The Florida Senate passed a new bill that took effect on July 1 which could have serious ramifications for contractors. The new bill, House Bill 7125, substantially altered Florida Statute 489.126 in order to afford homeowners more protection against contractor fraud by making it easier for a homeowner to press criminal charges.
The statute provides that once a consumer makes a payment in excess of 10 percent of the contract price for any residential construction, the contractor must first apply for the necessary permits within 30 days and then begin the work 90 days after the permits issue. In the event the contractor fails to apply for the necessary permits or begin the work, pursuant to the revised statute, a homeowner can make a written demand on the contractor and require that the contractor either: (1) applies for the necessary permits, (2) starts the work, or (3) refunds the payment.

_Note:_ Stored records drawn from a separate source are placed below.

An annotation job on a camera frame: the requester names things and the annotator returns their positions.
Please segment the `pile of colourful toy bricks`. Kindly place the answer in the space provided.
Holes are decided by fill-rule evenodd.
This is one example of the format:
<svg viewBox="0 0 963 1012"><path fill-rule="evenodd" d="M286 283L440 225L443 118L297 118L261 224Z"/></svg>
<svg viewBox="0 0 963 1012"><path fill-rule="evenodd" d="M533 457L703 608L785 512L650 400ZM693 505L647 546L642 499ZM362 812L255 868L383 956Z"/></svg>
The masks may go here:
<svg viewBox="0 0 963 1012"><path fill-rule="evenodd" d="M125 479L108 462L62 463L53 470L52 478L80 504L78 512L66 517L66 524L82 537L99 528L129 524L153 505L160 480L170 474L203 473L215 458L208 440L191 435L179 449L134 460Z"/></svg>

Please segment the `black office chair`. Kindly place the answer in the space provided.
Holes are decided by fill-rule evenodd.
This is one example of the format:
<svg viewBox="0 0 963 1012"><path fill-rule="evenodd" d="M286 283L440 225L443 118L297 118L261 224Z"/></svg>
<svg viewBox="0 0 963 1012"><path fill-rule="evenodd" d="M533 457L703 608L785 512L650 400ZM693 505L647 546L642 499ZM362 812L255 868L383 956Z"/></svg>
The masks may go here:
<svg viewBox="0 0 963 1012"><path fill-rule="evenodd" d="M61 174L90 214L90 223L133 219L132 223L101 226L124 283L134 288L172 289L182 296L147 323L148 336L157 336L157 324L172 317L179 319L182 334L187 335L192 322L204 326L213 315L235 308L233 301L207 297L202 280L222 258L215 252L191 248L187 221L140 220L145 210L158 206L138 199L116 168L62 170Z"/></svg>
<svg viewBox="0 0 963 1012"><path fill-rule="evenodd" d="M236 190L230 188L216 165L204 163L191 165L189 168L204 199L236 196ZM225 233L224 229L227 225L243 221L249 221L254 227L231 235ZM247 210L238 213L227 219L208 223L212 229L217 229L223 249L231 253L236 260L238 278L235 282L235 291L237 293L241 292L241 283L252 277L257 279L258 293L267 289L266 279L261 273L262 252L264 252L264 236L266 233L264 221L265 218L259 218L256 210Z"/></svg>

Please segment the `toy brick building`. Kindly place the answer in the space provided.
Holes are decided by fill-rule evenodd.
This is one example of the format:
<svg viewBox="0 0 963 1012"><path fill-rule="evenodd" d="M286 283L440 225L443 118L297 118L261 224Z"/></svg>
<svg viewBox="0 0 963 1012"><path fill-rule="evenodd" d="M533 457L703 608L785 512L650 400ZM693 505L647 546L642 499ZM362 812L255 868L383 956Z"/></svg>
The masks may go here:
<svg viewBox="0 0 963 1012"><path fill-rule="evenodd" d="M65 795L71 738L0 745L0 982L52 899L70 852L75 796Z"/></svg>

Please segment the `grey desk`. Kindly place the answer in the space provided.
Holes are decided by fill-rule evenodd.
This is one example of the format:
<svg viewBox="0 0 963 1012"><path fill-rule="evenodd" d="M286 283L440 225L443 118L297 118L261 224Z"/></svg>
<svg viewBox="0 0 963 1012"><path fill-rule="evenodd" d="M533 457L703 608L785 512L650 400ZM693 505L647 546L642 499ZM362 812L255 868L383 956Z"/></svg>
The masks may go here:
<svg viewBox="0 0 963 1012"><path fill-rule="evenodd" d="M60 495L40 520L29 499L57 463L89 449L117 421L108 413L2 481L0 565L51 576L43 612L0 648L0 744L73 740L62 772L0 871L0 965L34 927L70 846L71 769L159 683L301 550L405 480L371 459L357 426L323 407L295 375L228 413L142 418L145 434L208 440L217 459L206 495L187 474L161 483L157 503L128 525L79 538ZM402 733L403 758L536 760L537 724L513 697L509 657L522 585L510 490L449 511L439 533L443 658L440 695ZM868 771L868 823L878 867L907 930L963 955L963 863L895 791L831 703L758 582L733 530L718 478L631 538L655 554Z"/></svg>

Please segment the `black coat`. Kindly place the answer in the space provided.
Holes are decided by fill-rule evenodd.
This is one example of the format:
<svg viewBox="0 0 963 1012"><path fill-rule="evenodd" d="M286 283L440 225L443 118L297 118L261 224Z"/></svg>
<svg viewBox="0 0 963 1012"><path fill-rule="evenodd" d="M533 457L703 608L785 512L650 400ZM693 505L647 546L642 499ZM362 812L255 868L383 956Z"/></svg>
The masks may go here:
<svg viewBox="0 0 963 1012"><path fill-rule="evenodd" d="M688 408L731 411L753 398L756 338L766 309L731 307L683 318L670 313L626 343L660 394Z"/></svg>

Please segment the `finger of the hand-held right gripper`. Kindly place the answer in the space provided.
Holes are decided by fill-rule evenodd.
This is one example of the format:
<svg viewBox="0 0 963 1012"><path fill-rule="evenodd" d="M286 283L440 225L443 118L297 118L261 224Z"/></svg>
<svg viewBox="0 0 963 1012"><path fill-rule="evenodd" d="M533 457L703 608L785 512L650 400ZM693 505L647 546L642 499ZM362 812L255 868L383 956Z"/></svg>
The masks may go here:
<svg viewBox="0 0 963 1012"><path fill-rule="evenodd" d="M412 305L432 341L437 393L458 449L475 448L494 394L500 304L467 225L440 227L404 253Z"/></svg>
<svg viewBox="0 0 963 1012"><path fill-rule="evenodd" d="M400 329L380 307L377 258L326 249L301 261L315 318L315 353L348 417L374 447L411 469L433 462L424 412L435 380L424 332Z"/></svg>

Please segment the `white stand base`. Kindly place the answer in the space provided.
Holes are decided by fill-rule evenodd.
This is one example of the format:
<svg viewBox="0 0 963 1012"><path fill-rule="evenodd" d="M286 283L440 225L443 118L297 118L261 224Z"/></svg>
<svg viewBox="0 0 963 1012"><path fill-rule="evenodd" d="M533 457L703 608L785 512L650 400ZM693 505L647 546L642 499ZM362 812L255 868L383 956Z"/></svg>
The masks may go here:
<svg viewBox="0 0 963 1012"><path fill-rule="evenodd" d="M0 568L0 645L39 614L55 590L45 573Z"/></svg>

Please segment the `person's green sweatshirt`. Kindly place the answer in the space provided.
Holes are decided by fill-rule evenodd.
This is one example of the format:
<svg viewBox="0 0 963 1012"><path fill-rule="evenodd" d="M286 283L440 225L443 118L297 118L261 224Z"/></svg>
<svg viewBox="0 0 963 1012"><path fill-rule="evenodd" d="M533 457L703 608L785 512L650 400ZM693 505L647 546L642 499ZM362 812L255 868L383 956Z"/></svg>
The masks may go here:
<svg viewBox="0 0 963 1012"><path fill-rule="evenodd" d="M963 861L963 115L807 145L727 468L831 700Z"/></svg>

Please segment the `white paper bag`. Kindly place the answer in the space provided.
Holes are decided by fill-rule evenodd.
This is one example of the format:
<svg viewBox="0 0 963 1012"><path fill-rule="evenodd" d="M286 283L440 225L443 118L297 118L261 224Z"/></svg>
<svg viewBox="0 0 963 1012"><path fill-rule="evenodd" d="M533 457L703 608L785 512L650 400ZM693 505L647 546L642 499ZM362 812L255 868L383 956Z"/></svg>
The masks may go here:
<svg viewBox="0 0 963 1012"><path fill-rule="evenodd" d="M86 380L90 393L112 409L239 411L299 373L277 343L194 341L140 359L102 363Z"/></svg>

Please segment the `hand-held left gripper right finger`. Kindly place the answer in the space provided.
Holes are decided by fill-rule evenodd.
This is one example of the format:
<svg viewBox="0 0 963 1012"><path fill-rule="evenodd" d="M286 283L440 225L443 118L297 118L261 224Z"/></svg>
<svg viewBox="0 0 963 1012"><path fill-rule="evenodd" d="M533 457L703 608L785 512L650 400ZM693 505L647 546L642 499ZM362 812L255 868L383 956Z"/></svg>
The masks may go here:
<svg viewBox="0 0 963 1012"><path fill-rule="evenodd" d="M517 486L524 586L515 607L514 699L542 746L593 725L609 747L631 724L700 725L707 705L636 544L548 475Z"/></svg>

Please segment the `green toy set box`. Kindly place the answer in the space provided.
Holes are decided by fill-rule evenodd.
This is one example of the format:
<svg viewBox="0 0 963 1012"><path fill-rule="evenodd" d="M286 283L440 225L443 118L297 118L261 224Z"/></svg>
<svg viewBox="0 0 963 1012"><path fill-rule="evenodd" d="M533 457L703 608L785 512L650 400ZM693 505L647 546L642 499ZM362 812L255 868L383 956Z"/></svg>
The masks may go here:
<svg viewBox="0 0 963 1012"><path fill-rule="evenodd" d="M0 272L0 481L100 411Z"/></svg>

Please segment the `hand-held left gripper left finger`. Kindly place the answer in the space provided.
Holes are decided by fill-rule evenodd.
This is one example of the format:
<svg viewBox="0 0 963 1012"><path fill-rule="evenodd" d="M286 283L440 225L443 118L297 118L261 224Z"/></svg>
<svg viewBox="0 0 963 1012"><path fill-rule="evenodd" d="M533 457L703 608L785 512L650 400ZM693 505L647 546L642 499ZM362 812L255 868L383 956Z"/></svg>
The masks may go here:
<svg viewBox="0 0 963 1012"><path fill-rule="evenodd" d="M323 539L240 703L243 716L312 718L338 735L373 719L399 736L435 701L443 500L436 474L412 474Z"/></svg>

The amended statute also provides that a contractor who receives money in excess of the value of the work performed may not fail or refuse to perform any work within a 90-day period or any period mutually agreed upon and specified in the contract. If the contractor doesn’t have just cause for failing to perform any of the work within the 90-day period or specified contractual period, or the contractor doesn’t terminate the contract with proper written notice to the owner, then the owner can likewise make a written demand to the contractor demanding either that (1) the work be performed, or (2) the money be returned.
Further, the new law also allows the court to infer that the contractor didn’t have just cause for failing to comply with the enumerated requirements if the contractor fails to comply with the homeowner’s written demand within 30 days of receiving it. Under the revised law, failure to comply constitutes a violation for which the homeowner may press criminal charges.
Most significantly, the changes allow a judge to easily ascertain intent on the contractor’s behalf. Intent to defraud is not required to exist at the time of the monetary exchange between the owner and the contractor. Instead, under the new modifications, intent can be proven when the contractor spends the money for personal use or can be inferred where the contractor fails to refund any portion of the money owed within 30 days of receiving a written demand for such money from the owner. Even more detrimental, the new statute prohibits a contractor from asserting a defense on the basis that they intended to return the money owed.
Violators can be convicted for a misdemeanor if the total money received is less than $1,000, but any money received in excess of or equal to $1,000 can result in a felony conviction. Due to the severity of the consequences, it is vital that contractors are made aware of the new changes and strictly adhere to the requirements to avoid criminal liability.